1. Field of the Invention
The present invention relates to an information recording and/or reproducing apparatus to which a principle of a scanning tunnel microscope is applied.
2. Related Background Art
A scanning tunnel microscope (STM) is a recent development which is capable of directly observing an electron structure of surface atoms in a conductive material (G. Binnig et al. Phys. Rev. Lett, 49, 57 (1982)). The STM allows observation of a real space image with an extremely high resolving power, both for a single crystal and for an amorphous substance. The STM uses a tunnel current which flows if a probe and a conductive substance are brought close to each other, for example a distance of about 1 nm with a voltage being applied therebetween. The electric current changes exponentially in response to a change of distance between the probe and the conductive substrate. Thus if the probe is scanned to keep the tunnel current constant, a surface structure of real space may be observed with a resolving power on the order a atom. Although an analysis using the STM is limited to a conductive material, its applications also apply to structural analysis of a thin insulating layer formed on a surface of a conductive material. Further, since such apparatus and means use a method for detecting a micro electric current, the STM is advantageously used to observe a medium without any damage thereto, and with a low power consumption.
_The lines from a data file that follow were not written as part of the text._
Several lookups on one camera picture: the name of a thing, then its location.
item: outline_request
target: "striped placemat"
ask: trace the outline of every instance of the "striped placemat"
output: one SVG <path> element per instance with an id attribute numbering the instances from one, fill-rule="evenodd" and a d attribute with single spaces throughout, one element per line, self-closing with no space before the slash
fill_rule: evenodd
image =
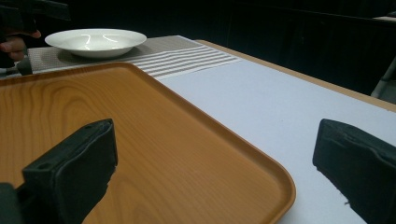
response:
<path id="1" fill-rule="evenodd" d="M 34 74 L 99 63 L 127 62 L 157 79 L 240 61 L 231 54 L 179 35 L 149 38 L 144 44 L 114 60 L 81 58 L 52 47 L 28 49 L 28 53 Z"/>

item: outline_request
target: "dark background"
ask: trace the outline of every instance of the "dark background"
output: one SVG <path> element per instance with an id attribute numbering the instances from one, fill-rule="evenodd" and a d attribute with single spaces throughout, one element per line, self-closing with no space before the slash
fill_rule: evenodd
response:
<path id="1" fill-rule="evenodd" d="M 207 40 L 353 91 L 371 94 L 396 56 L 396 0 L 59 0 L 71 21 L 35 16 L 43 37 L 69 29 L 117 28 L 148 38 Z"/>

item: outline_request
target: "white bowl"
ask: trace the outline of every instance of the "white bowl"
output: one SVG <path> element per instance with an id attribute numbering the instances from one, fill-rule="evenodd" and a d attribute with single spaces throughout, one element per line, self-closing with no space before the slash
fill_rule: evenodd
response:
<path id="1" fill-rule="evenodd" d="M 114 58 L 144 43 L 145 35 L 117 29 L 62 31 L 45 38 L 48 45 L 86 58 Z"/>

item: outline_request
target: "wooden tray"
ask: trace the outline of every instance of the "wooden tray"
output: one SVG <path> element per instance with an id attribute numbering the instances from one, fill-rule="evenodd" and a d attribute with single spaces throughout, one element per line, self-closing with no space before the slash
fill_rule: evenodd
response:
<path id="1" fill-rule="evenodd" d="M 0 182 L 108 118 L 119 166 L 84 223 L 274 223 L 294 202 L 280 164 L 128 63 L 0 80 Z"/>

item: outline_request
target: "white tabletop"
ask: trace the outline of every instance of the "white tabletop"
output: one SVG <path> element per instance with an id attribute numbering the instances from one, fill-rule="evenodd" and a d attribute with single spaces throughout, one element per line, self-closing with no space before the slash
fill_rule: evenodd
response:
<path id="1" fill-rule="evenodd" d="M 396 146 L 396 113 L 249 61 L 161 83 L 289 171 L 297 197 L 279 223 L 365 223 L 312 164 L 318 125 L 342 121 Z"/>

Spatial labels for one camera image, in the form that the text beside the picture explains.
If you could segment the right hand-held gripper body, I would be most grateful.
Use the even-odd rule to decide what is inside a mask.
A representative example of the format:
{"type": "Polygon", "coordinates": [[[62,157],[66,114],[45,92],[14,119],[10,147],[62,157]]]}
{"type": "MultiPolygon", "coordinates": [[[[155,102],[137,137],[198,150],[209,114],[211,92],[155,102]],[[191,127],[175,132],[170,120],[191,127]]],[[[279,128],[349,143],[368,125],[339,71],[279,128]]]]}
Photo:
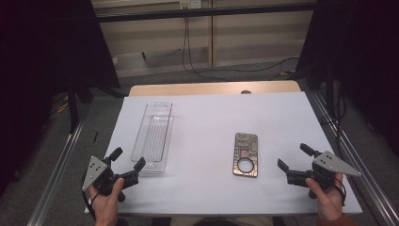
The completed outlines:
{"type": "MultiPolygon", "coordinates": [[[[311,169],[299,171],[289,168],[289,171],[286,173],[286,178],[288,185],[303,187],[307,187],[306,179],[312,178],[322,189],[327,189],[336,188],[334,185],[336,173],[361,176],[360,171],[344,162],[334,153],[323,152],[316,158],[313,157],[311,169]]],[[[346,190],[343,183],[340,193],[344,200],[346,198],[346,190]]]]}

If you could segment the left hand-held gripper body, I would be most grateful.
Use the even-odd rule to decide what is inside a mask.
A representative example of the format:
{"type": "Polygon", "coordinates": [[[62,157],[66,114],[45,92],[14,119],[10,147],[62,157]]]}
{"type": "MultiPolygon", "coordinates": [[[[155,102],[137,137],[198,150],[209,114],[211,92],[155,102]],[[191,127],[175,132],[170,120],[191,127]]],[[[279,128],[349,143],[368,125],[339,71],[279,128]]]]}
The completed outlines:
{"type": "Polygon", "coordinates": [[[83,179],[82,191],[85,192],[90,186],[93,186],[101,195],[109,196],[112,193],[114,184],[119,178],[124,180],[123,189],[137,185],[139,164],[136,164],[131,171],[123,174],[116,174],[111,169],[111,162],[117,159],[115,155],[109,155],[103,160],[96,156],[92,156],[83,179]]]}

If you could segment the clear plastic tray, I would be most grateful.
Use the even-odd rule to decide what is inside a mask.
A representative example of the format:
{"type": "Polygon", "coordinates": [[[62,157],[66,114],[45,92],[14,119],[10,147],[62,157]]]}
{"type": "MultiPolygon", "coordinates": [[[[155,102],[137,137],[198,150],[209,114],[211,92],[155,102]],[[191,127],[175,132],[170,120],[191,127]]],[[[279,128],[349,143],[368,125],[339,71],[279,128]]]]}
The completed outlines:
{"type": "Polygon", "coordinates": [[[131,161],[146,161],[142,171],[163,173],[168,161],[168,146],[173,127],[172,103],[149,102],[139,126],[131,161]]]}

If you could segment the person's left hand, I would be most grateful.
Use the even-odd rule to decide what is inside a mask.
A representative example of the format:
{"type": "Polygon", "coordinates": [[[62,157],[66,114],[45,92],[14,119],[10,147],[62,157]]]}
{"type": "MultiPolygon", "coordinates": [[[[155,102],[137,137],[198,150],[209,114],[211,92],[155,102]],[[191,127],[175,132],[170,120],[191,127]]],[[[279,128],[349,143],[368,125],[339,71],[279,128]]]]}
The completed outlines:
{"type": "Polygon", "coordinates": [[[91,204],[93,205],[96,220],[100,218],[118,218],[118,197],[121,193],[123,185],[124,180],[119,178],[113,185],[112,192],[109,196],[103,196],[99,194],[98,190],[93,186],[88,188],[88,194],[91,199],[91,204]]]}

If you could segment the person's right hand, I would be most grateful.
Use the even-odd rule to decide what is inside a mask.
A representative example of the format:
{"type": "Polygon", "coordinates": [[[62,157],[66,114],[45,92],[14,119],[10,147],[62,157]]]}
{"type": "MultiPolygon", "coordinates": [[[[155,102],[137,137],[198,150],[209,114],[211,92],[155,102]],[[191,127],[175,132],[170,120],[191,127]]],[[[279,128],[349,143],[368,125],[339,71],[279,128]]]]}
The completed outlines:
{"type": "Polygon", "coordinates": [[[322,220],[336,220],[343,215],[343,197],[340,193],[343,175],[337,173],[334,185],[336,188],[323,190],[312,178],[306,179],[309,189],[316,195],[318,217],[322,220]]]}

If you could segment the black metal stand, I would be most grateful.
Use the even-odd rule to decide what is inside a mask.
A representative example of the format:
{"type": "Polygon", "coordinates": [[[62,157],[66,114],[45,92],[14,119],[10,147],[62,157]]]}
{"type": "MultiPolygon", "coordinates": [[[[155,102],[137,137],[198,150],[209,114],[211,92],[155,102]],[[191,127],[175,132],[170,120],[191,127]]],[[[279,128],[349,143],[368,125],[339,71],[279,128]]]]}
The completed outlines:
{"type": "Polygon", "coordinates": [[[70,133],[72,134],[79,124],[79,116],[78,116],[78,110],[77,110],[77,106],[76,106],[75,92],[73,89],[73,79],[71,77],[69,78],[68,85],[67,85],[67,95],[68,95],[68,103],[69,103],[69,110],[70,110],[70,117],[71,117],[70,133]]]}

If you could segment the white table board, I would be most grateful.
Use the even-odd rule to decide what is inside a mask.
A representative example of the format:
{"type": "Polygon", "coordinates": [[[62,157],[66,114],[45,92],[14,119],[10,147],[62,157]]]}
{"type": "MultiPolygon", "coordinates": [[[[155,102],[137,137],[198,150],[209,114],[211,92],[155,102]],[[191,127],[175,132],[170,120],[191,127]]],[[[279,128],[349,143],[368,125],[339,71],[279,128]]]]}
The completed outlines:
{"type": "Polygon", "coordinates": [[[168,96],[174,122],[166,169],[140,174],[119,206],[133,216],[311,215],[316,202],[305,187],[290,186],[279,169],[309,170],[308,144],[330,145],[303,92],[168,96]],[[232,172],[234,137],[259,140],[255,178],[232,172]]]}

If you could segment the wooden table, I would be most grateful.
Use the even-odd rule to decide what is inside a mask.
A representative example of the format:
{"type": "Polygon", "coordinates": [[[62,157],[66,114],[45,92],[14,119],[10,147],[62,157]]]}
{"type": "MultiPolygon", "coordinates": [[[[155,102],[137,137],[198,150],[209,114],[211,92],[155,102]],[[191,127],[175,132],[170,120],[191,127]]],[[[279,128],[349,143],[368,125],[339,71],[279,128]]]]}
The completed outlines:
{"type": "Polygon", "coordinates": [[[207,95],[207,94],[241,94],[242,90],[251,94],[269,92],[300,92],[296,81],[248,81],[217,82],[166,85],[137,85],[130,89],[129,96],[167,96],[167,95],[207,95]]]}

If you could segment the black curtain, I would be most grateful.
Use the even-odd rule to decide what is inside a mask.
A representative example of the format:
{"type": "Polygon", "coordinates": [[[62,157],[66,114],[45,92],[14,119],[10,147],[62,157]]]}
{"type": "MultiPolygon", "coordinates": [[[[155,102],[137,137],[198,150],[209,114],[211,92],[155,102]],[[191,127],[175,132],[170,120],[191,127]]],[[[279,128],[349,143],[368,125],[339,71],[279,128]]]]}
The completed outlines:
{"type": "Polygon", "coordinates": [[[331,67],[399,157],[399,0],[315,0],[296,69],[320,86],[331,67]]]}
{"type": "Polygon", "coordinates": [[[120,85],[91,0],[0,0],[0,196],[30,157],[53,97],[120,85]]]}

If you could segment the black horizontal bar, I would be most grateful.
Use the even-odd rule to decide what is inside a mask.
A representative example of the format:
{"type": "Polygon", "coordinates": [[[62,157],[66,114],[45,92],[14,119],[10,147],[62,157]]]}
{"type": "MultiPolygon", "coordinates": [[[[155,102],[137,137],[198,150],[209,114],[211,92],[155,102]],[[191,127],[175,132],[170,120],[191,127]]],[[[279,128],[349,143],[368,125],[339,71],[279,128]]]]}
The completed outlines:
{"type": "Polygon", "coordinates": [[[129,13],[99,14],[96,16],[96,20],[99,23],[115,23],[115,22],[177,19],[177,18],[191,18],[191,17],[205,17],[205,16],[307,11],[307,10],[315,10],[316,8],[318,8],[317,3],[299,3],[299,4],[282,4],[282,5],[234,7],[234,8],[176,9],[176,10],[140,12],[140,13],[129,12],[129,13]]]}

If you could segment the metal floor rail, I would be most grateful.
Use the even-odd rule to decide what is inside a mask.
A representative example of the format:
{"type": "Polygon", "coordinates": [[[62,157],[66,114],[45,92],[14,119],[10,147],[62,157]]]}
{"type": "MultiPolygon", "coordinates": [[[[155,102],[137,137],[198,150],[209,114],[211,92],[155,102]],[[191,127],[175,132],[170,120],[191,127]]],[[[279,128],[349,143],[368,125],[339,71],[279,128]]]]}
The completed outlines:
{"type": "Polygon", "coordinates": [[[349,99],[343,117],[332,123],[322,94],[308,97],[332,149],[362,172],[349,180],[363,210],[355,220],[360,226],[399,226],[399,157],[349,99]]]}
{"type": "Polygon", "coordinates": [[[69,134],[66,144],[61,152],[60,157],[57,160],[56,166],[51,174],[51,177],[42,192],[42,195],[37,203],[29,221],[26,226],[42,226],[51,204],[55,198],[56,190],[59,186],[61,177],[67,167],[67,164],[71,158],[74,146],[80,136],[83,123],[79,122],[72,132],[69,134]]]}

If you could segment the white wall socket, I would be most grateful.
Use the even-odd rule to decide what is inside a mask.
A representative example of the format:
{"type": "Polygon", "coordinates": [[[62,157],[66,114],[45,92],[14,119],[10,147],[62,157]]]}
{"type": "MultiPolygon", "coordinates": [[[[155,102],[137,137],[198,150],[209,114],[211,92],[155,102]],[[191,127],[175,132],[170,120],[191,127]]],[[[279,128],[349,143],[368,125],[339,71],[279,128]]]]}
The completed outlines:
{"type": "Polygon", "coordinates": [[[180,0],[180,9],[201,8],[201,0],[180,0]]]}

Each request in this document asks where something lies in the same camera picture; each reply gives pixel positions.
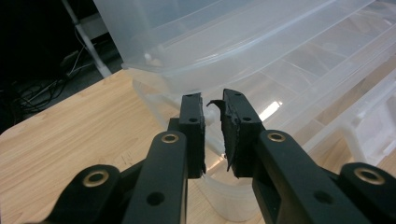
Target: wooden countertop
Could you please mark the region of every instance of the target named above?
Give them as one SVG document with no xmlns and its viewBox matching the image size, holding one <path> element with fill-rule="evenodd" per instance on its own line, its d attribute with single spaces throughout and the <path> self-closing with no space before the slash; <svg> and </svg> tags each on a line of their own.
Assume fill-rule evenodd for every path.
<svg viewBox="0 0 396 224">
<path fill-rule="evenodd" d="M 64 187 L 86 167 L 102 163 L 123 171 L 146 157 L 162 128 L 131 82 L 118 72 L 0 135 L 2 223 L 43 220 Z M 340 157 L 342 152 L 333 152 L 318 161 L 333 164 Z M 392 167 L 395 159 L 382 167 Z M 232 223 L 215 212 L 190 180 L 187 214 L 188 223 Z M 264 222 L 258 214 L 246 223 Z"/>
</svg>

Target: transparent plastic bin
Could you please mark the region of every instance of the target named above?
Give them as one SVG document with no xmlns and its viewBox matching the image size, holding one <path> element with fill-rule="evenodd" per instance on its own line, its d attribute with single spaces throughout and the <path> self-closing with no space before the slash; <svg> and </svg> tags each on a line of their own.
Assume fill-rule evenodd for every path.
<svg viewBox="0 0 396 224">
<path fill-rule="evenodd" d="M 390 60 L 396 63 L 396 56 Z M 324 110 L 315 117 L 308 125 L 315 133 L 304 149 L 322 153 L 318 146 L 328 136 L 340 133 L 354 161 L 378 165 L 388 156 L 396 148 L 396 65 L 389 66 L 394 69 L 392 72 L 374 71 L 334 103 L 332 106 L 338 111 Z"/>
<path fill-rule="evenodd" d="M 142 36 L 149 43 L 157 45 L 153 47 L 154 53 L 147 51 L 146 54 L 144 50 L 138 50 L 140 61 L 134 61 L 134 49 L 129 48 L 131 43 L 128 41 L 132 37 L 129 35 L 131 28 L 127 27 L 128 22 L 119 22 L 120 18 L 111 19 L 117 15 L 109 13 L 111 10 L 106 12 L 108 15 L 102 15 L 106 25 L 121 24 L 117 31 L 120 33 L 116 32 L 116 35 L 111 27 L 107 28 L 118 48 L 125 51 L 122 53 L 123 67 L 134 77 L 135 91 L 164 128 L 169 118 L 178 116 L 183 94 L 201 92 L 205 105 L 210 100 L 220 99 L 224 88 L 244 93 L 260 115 L 264 127 L 291 134 L 310 153 L 317 150 L 318 145 L 329 135 L 338 137 L 341 133 L 347 134 L 347 127 L 358 130 L 364 126 L 364 122 L 362 126 L 353 123 L 355 126 L 344 128 L 333 124 L 344 123 L 343 118 L 347 115 L 343 117 L 341 114 L 360 98 L 331 116 L 329 107 L 342 101 L 346 94 L 361 83 L 372 79 L 370 74 L 396 53 L 394 4 L 371 0 L 334 0 L 301 1 L 303 4 L 299 6 L 296 1 L 291 1 L 289 5 L 293 7 L 286 6 L 278 14 L 288 14 L 288 10 L 294 9 L 294 6 L 300 9 L 297 10 L 298 13 L 290 13 L 285 20 L 276 22 L 273 26 L 266 23 L 266 27 L 260 27 L 259 22 L 251 21 L 252 27 L 238 27 L 241 31 L 246 29 L 242 34 L 222 30 L 233 24 L 230 21 L 240 15 L 246 15 L 247 12 L 256 15 L 252 12 L 259 8 L 259 4 L 268 2 L 274 8 L 283 8 L 285 5 L 282 4 L 288 2 L 248 1 L 239 6 L 227 6 L 221 15 L 209 16 L 210 20 L 190 23 L 195 16 L 206 18 L 198 15 L 211 11 L 212 7 L 224 6 L 222 4 L 225 2 L 216 1 L 213 5 L 195 10 L 196 14 L 190 13 L 152 27 L 151 32 Z M 250 23 L 246 21 L 238 24 L 242 26 Z M 175 34 L 174 28 L 179 30 L 178 35 L 172 35 Z M 127 41 L 125 43 L 118 42 L 117 39 L 122 36 L 122 32 L 128 33 L 123 39 Z M 164 32 L 166 41 L 158 44 L 159 40 L 155 38 L 161 36 L 154 38 L 158 34 L 156 32 Z M 370 91 L 373 86 L 375 84 L 367 87 L 365 92 L 371 92 L 370 95 L 377 97 L 377 91 Z M 373 101 L 384 102 L 385 98 L 375 98 Z M 382 105 L 382 111 L 391 111 L 393 103 L 389 102 L 393 98 L 385 101 L 387 104 Z M 213 152 L 206 153 L 208 175 L 196 183 L 223 217 L 234 221 L 247 220 L 259 212 L 258 205 L 252 198 L 251 185 L 246 180 L 233 182 L 238 179 L 223 179 L 227 175 L 222 173 L 224 169 L 221 168 L 224 145 L 219 110 L 211 105 L 204 108 L 204 114 L 206 148 Z M 383 121 L 391 119 L 393 117 L 388 116 Z M 379 150 L 383 150 L 386 144 L 388 147 L 385 149 L 393 147 L 393 143 L 384 141 L 379 138 L 376 141 L 380 145 Z M 376 163 L 376 160 L 385 155 L 375 154 L 377 151 L 364 152 L 361 147 L 365 145 L 361 144 L 361 140 L 358 143 L 360 145 L 351 147 L 356 160 Z M 238 210 L 251 213 L 247 212 L 249 216 L 241 217 Z"/>
<path fill-rule="evenodd" d="M 123 10 L 113 2 L 95 1 L 120 50 L 123 68 L 158 91 L 190 93 L 260 71 L 373 0 L 254 0 L 243 6 L 223 0 L 158 27 L 140 27 L 143 34 L 134 34 L 134 24 L 125 22 L 134 13 L 124 12 L 140 1 L 121 2 Z M 232 9 L 204 24 L 191 22 L 212 18 L 211 8 L 218 4 Z M 178 36 L 162 39 L 167 32 Z"/>
</svg>
Also, broad applications of STM use are expected because of its operability in air.
The utilization of STM a as a record reproduction apparatus of high density is known, for example as proposed in Japanese Laid-Open Patent Applications Nos. 63-161552 and 63-161553. The apparatus uses a probe similar to that used in the STM, and in which an applied voltage is changed between the probe and a recording medium to record data on the recording medium. The recording medium is a material having a switching property with memory in a voltage-current property, for example a thin film layer of a material selected from chalcogenides and .pi.-electron organic compounds. The reproduction is based on a difference of tunnel resistance between a region thus recorded and a region not recorded. Also, the recording and reproduction is possible with a recording medium in which recording is achieved by changing a surface shape of the recording medium by applying a voltage to the probe.
Another recording and reproducing apparatus is proposed in Japanese Laid-Open Patent Application No. 61-206148 using a STM, the semiconductor producing process technique for formation of the probe, and a processing techniques for making a fine structure on a single substrate (K. E. Peterson, "Silicon as a Mechanical Material", Proceedings of the IEEE, Vol. 70, p. 420, 1982). The apparatus is constituted such that a substrate is made of a single crystal silicon, parallel springs are formed by fine processing to be finely movable in a direction parallel to a surface of the substrate, i.e., in x, y-directions a tongue of a cantilevered beam with a probe formed thereon is provided on a moving part of the parallel spring, an electric field is applied between a torque and a base, and the probe may be displaced by an electrostatic force in a direction perpendicular to the substrate surface, i.e. in the z-direction.
Similarly, Japanese Laid-Open Patent Application No. 62-281138 describes a recording apparatus provided with a converter allay in which multiple tongues similar to that disclosed in the above Japanese Laid-Open Patent Application No. 61-206148 are arranged.
A memory capacity of the above apparatus can be considered to increase by increasing an area of the recording medium or by increasing the number of probe electrodes, to each of which an individual voltage may be applied. In order to move the probe electrodes over a broad region along the surface of the recording medium, an extremely high precision mechanism for coarse adjustment is required, in addition to a mechanism for fine adjustment, such as a cantilever. This presents a problem of scale increase of the overall apparatus. While, if the number of probe electrodes to which respective voltages are independently applied is simply increased to increase the memory capacity, wiring would be so complicated on the side of the probe electrodes and the number of wire connections would significantly increase in number. For example, in a case in which a mechanism for a fine adjustment is provided to independently displace the respective probe electrodes, an increase in wiring is necessary. Thus it is necessary to concentrate the entire wiring on the side of the probe electrodes. It is, therefore, an object of the present invention to provide an apparatus which can perform recording and reproduction of high density and large capacity, and which is simple in wiring and suitable for mass production, thus solving the above problems.
Further, there is a problem in the conventional apparatus that if a transfer rate of transferring information to be recorded is faster than a write speed, which is an addition of a write time of 1 bit, by a probe electrode and an access time for movement of probe electrode to a desired recording area, the transferred information cannot be recorded on the recording medium due to a mismatch caused between the information transfer rate and the write speed. This problem still exists in the case of plural probe electrodes provided in that the mismatch is caused between the information transfer rate and the write speed, though the write speed may be increased within a limited time. It is a further object of the present invention to provide an apparatus having plural probe electrodes, and which allows high speed writing with match a between the information transfer rate and the writing speed.